Timing side-channel in RSA PKCS#1 v1.5 decryption (CVE-2026-50587)
Title |
Timing side-channel in RSA PKCS#1 v1.5 decryption |
|---|---|
CVE |
CVE-2026-50587 |
Date |
7th of July, 2026 |
Affects |
All versions of Mbed TLS from 2.17.0 to 3.6.6; all versions of Mbed TLS from 4.0.0 to 4.1.0; all versions of TF-PSA-Crypto up to 1.1.0 |
Not affected |
Mbed TLS 3.6.7 and later 3.6.x versions; Mbed TLS 4.1.1 and later 4.1.x versions; Mbed TLS 4.2.0 and later 4.x versions; TF-PSA-Crypto 1.1.1 and later 1.1.x versions; TF-PSA-Crypto 1.2.0 and later 1.x versions |
Impact |
Plaintext recovery via decryption side channel |
Severity |
MEDIUM |
Credits |
zhengg |
Vulnerability
The function psa_asymmetric_decrypt() used with PSA_ALG_RSA_PKCS1V15_CRYPT
has a timing side channel in its error handling that allows an attacker to
distinguish between success, invalid padding, and valid padding that produces
a plaintext larger than the provided buffer.
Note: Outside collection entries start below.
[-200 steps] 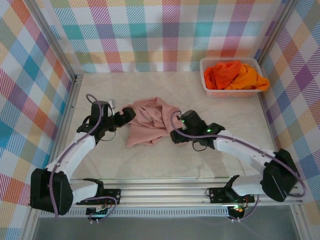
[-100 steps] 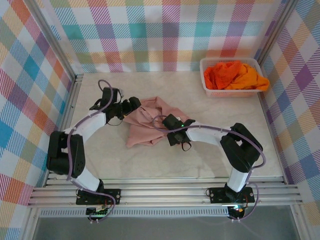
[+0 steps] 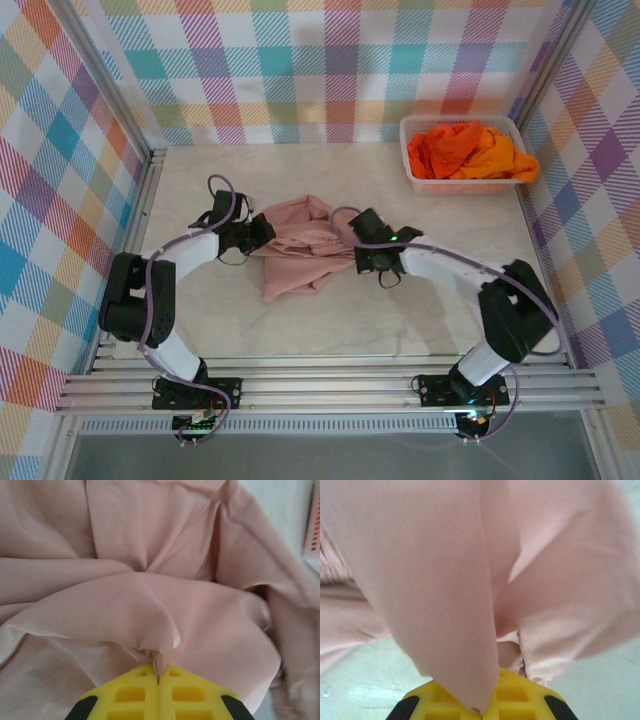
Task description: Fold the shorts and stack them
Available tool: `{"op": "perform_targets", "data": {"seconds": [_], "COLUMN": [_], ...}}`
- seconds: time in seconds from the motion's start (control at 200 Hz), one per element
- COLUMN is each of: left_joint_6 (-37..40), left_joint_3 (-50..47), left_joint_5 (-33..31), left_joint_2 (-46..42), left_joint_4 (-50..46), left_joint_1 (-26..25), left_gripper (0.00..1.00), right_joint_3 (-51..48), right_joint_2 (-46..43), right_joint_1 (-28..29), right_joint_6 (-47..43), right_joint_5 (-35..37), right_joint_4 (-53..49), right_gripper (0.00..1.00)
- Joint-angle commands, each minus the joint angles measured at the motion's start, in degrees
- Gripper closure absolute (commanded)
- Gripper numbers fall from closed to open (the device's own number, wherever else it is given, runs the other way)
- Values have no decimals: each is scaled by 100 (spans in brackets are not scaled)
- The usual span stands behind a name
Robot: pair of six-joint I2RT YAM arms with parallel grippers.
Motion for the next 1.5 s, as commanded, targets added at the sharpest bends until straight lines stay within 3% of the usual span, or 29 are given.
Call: {"op": "perform_targets", "data": {"seconds": [0.0,0.15,0.31,0.475,0.6,0.705,0.775,0.82,0.875,0.935,0.99,1.085,1.16,1.225,1.365,1.495], "left_joint_6": [96,490,917,1203,1082,845,507,222,-91,-155,-130,-2,219,266,118,-132], "left_joint_3": [-194,679,2101,2080,1022,7,-683,-1149,-1511,-1537,-1342,-1111,-933,-653,-325,-452], "left_joint_5": [-264,-763,-880,-1293,-1906,-2586,-2927,-2960,-2739,-2386,-2388,-2902,-3223,-3246,-2254,-1674], "left_joint_2": [-566,-941,-1321,-2579,-3563,-4027,-4042,-3900,-3569,-3141,-3035,-3512,-3982,-4136,-3905,-3516], "left_joint_4": [93,-674,-1674,-1957,-1702,-1440,-1079,-556,-69,179,4,-226,-427,-875,-1311,-1307], "left_joint_1": [-96,-65,-51,-307,-1099,-2178,-2914,-3256,-3480,-3565,-3574,-3568,-3394,-2941,-1594,-856], "left_gripper": [100,100,100,100,100,100,100,90,69,49,36,0,0,0,0,0], "right_joint_3": [213,1172,3291,4861,5513,5776,5906,5988,6084,6084,5866,4893,4003,3437,2220,1018], "right_joint_2": [-388,-144,872,1720,2246,2552,2723,2820,2929,2923,2742,2102,1590,1259,625,112], "right_joint_1": [-413,-1081,-1602,-1863,-1958,-2067,-2163,-2237,-2338,-2398,-2394,-2363,-2281,-2097,-1414,-1094], "right_joint_6": [-275,-557,-744,-690,-662,-650,-603,-561,-501,-472,-470,-308,-111,-125,-273,301], "right_joint_5": [-595,-1165,-1682,-2229,-2470,-2514,-2468,-2465,-2532,-2655,-2828,-3233,-3449,-3520,-3239,-2851], "right_joint_4": [66,-53,-604,-744,-924,-1135,-1303,-1397,-1514,-1615,-1552,-983,-518,-374,-186,79], "right_gripper": [100,100,100,100,100,100,92,81,64,58,47,40,37,33,23,20]}}
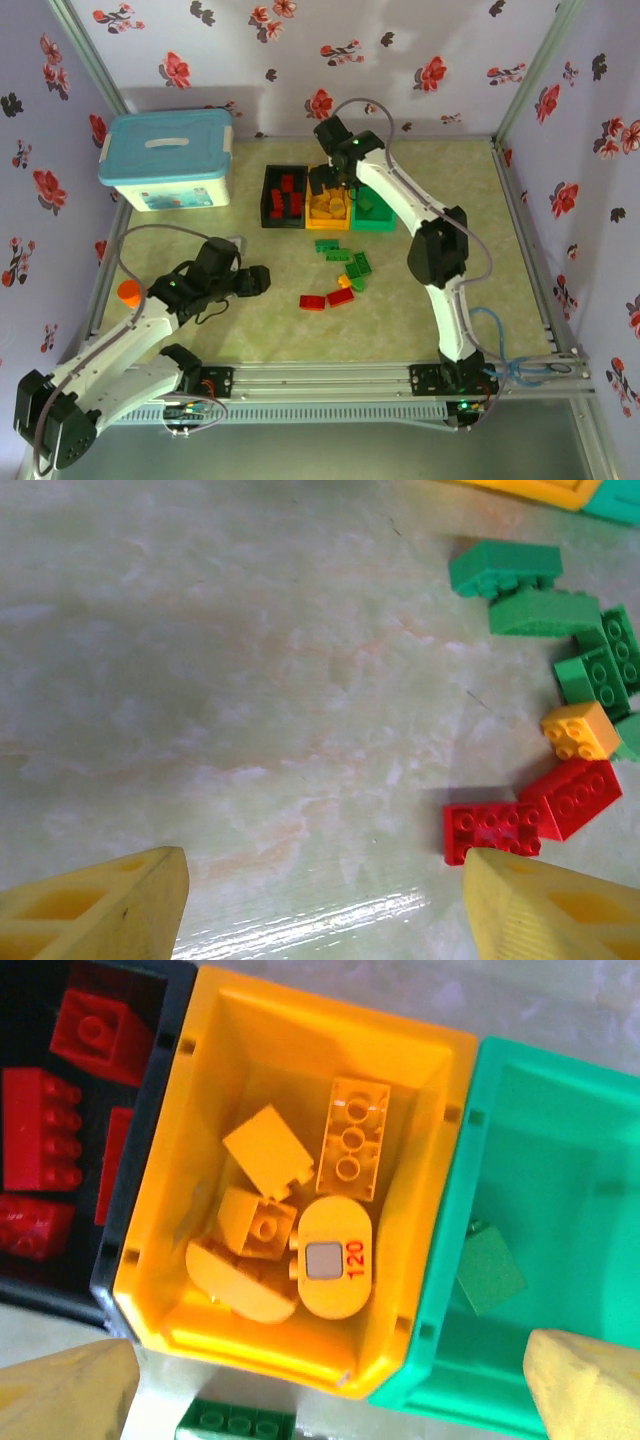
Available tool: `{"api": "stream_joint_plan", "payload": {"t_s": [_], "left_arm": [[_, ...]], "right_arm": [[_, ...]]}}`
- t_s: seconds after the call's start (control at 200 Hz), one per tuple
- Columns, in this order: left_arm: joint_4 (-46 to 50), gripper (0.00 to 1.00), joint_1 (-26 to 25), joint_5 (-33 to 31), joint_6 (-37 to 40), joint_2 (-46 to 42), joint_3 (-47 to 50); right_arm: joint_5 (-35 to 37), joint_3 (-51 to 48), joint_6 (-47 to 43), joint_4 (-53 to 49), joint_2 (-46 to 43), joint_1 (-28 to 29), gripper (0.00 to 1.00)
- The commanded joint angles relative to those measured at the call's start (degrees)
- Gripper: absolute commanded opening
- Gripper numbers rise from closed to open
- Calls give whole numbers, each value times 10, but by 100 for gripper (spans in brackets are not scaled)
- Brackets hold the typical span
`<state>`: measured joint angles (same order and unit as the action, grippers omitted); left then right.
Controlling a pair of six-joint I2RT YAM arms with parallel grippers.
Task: Sort the legos into containers by color
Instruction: Place the lego in the container, then pick up the lego from the middle-left of the table.
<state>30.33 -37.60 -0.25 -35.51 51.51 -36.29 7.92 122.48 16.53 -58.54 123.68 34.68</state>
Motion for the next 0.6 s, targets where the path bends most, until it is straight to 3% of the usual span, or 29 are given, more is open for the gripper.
{"api": "stream_joint_plan", "payload": {"t_s": [0.0, 0.25, 0.595], "left_arm": [[-19, 73, -25, 9, 27, 27, -30], [-29, 73, -104, 11, 54, 125, -74], [-11, 74, -176, 12, 31, 331, -162]], "right_arm": [[-3, -78, 13, 69, -81, 8, 99], [-19, -251, 32, 138, -196, 9, 99], [-17, -399, 53, 180, -268, 9, 99]]}}
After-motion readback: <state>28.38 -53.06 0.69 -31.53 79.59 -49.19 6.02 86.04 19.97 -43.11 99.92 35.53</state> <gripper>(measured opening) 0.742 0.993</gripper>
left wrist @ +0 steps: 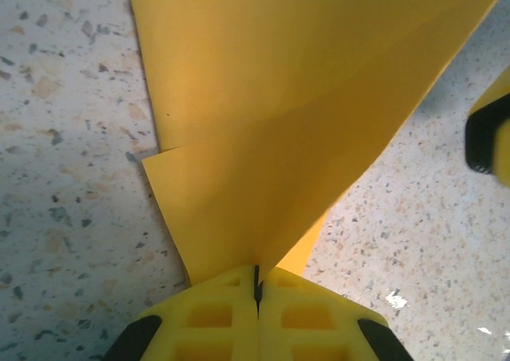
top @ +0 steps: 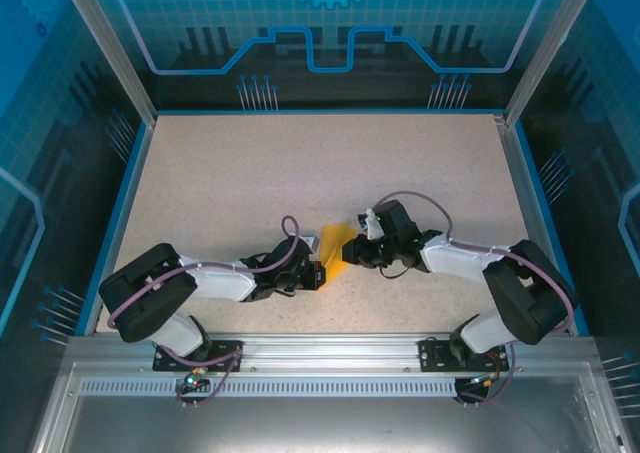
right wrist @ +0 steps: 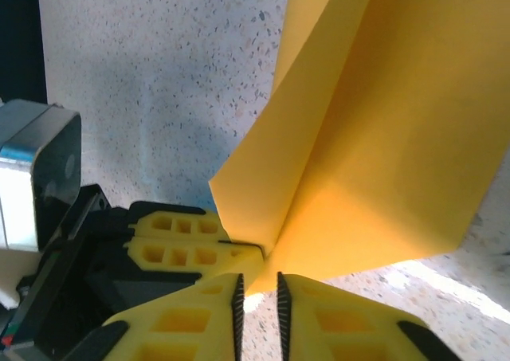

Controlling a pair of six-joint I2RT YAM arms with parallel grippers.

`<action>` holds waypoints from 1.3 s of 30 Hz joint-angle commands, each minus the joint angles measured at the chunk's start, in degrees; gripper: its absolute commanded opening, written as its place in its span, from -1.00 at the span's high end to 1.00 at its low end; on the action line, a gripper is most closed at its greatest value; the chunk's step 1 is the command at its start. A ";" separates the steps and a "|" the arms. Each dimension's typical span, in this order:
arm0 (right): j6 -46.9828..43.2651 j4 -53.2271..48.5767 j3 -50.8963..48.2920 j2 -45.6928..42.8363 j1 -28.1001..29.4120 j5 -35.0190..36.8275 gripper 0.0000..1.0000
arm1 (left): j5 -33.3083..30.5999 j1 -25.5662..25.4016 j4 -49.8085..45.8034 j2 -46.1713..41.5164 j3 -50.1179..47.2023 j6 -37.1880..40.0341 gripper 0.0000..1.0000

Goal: Fold a paper plane with a square sheet of paper (pick it up from the middle)
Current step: Fourth fold the wing at the center of the table.

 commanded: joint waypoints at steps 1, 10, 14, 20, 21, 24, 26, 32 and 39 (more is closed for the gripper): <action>0.63 3.64 2.87 2.58 1.41 -1.82 0.69 | 2.18 0.92 2.79 0.44 -1.97 -2.55 0.88; 2.43 8.13 5.93 9.91 1.55 -4.39 0.75 | 3.62 2.45 4.34 -1.06 -4.41 -4.48 0.88; 2.68 8.48 6.80 11.91 1.29 -4.14 0.75 | 4.80 3.27 5.44 -1.28 -5.26 -5.58 0.89; 2.74 9.01 7.06 14.00 0.68 -3.60 0.74 | 6.16 4.11 5.35 -0.60 -5.75 -6.78 0.89; 2.84 9.31 6.97 14.39 0.49 -3.81 0.74 | 6.58 4.17 5.72 -0.30 -5.74 -7.05 0.89; 2.91 10.07 7.19 15.60 0.11 -4.66 0.75 | 7.34 4.88 6.94 0.25 -6.37 -8.09 0.90; 3.02 10.01 7.17 16.00 -0.12 -4.75 0.75 | 8.33 5.25 8.68 0.64 -7.08 -8.85 0.89; 2.46 8.93 7.07 15.42 -0.65 -4.71 0.74 | 11.92 6.81 9.57 2.25 -7.01 -9.27 0.89; 2.18 10.57 6.55 13.25 -0.30 -7.51 0.71 | 17.29 10.26 11.56 4.27 -6.84 -9.77 0.90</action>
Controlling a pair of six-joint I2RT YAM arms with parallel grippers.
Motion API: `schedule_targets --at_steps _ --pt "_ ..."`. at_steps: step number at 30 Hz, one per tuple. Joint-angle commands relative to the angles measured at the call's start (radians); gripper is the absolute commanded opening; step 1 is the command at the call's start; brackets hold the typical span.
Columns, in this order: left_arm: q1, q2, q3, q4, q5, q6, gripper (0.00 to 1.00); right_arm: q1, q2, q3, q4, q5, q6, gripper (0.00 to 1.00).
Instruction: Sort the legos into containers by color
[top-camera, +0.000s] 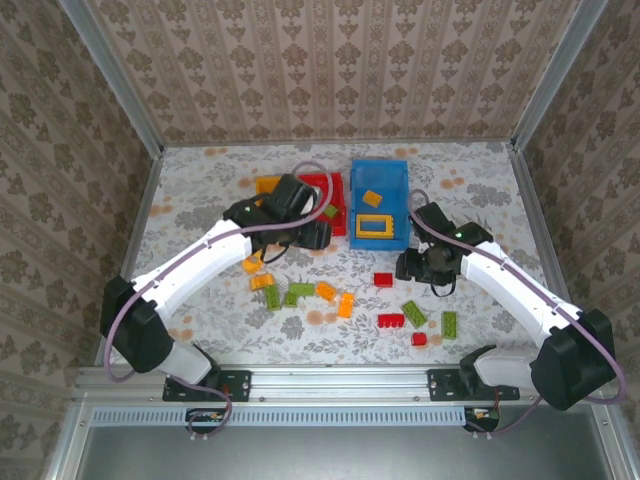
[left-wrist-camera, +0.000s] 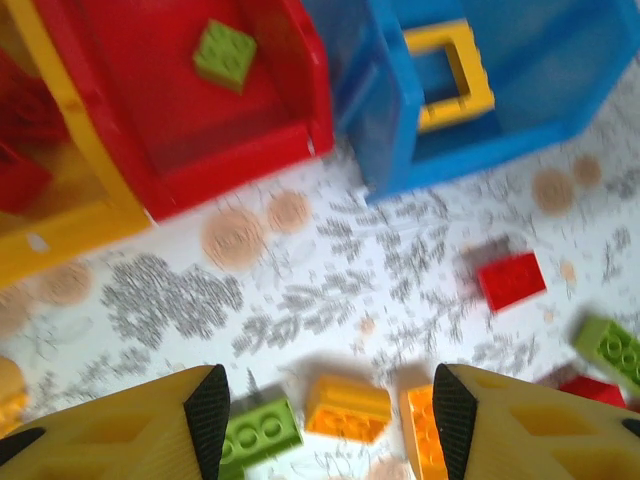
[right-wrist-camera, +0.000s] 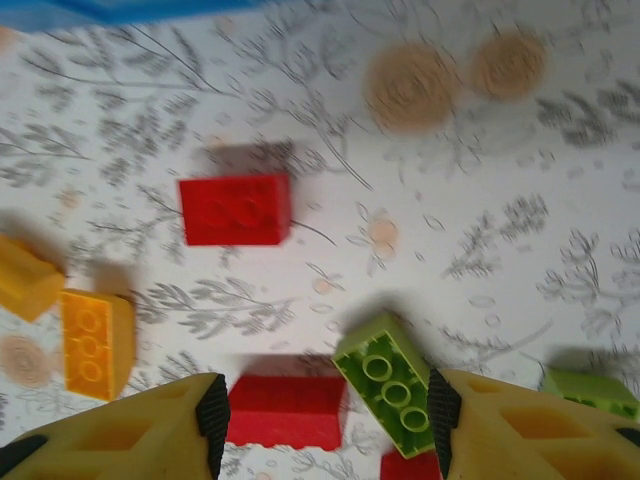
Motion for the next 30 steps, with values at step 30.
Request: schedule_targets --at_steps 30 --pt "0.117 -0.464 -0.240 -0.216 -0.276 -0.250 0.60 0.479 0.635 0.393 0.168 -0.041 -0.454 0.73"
Additionally, in Mbed TLS 3.6 with MBEDTLS_USE_PSA_CRYPTO enabled,
mbedtls_pk_decrypt() has a similar side channel when used with RSA PKCS#1
v1.5. (TF-PSA-Crypto retains some mbedtls_pk_xxx() APIs, but not
mbedtls_pk_decrypt().)
Impact
An attacker who can submit crafted RSA PKCS#1 v1.5 ciphertexts for repeated decryption and distinguish the resulting timing or execution-path differences can gradually recover plaintexts by exploiting the side channel as a Bleichenbacher oracle.
Depending on protocol usage, this may allow recovery of transported secrets (e.g. the pre-master secret in TLS 1.2 pure-RSA key exchange) and compromise of confidentiality.
Affected versions
All versions of TF-PSA-Crypto up to 1.1.0 are affected.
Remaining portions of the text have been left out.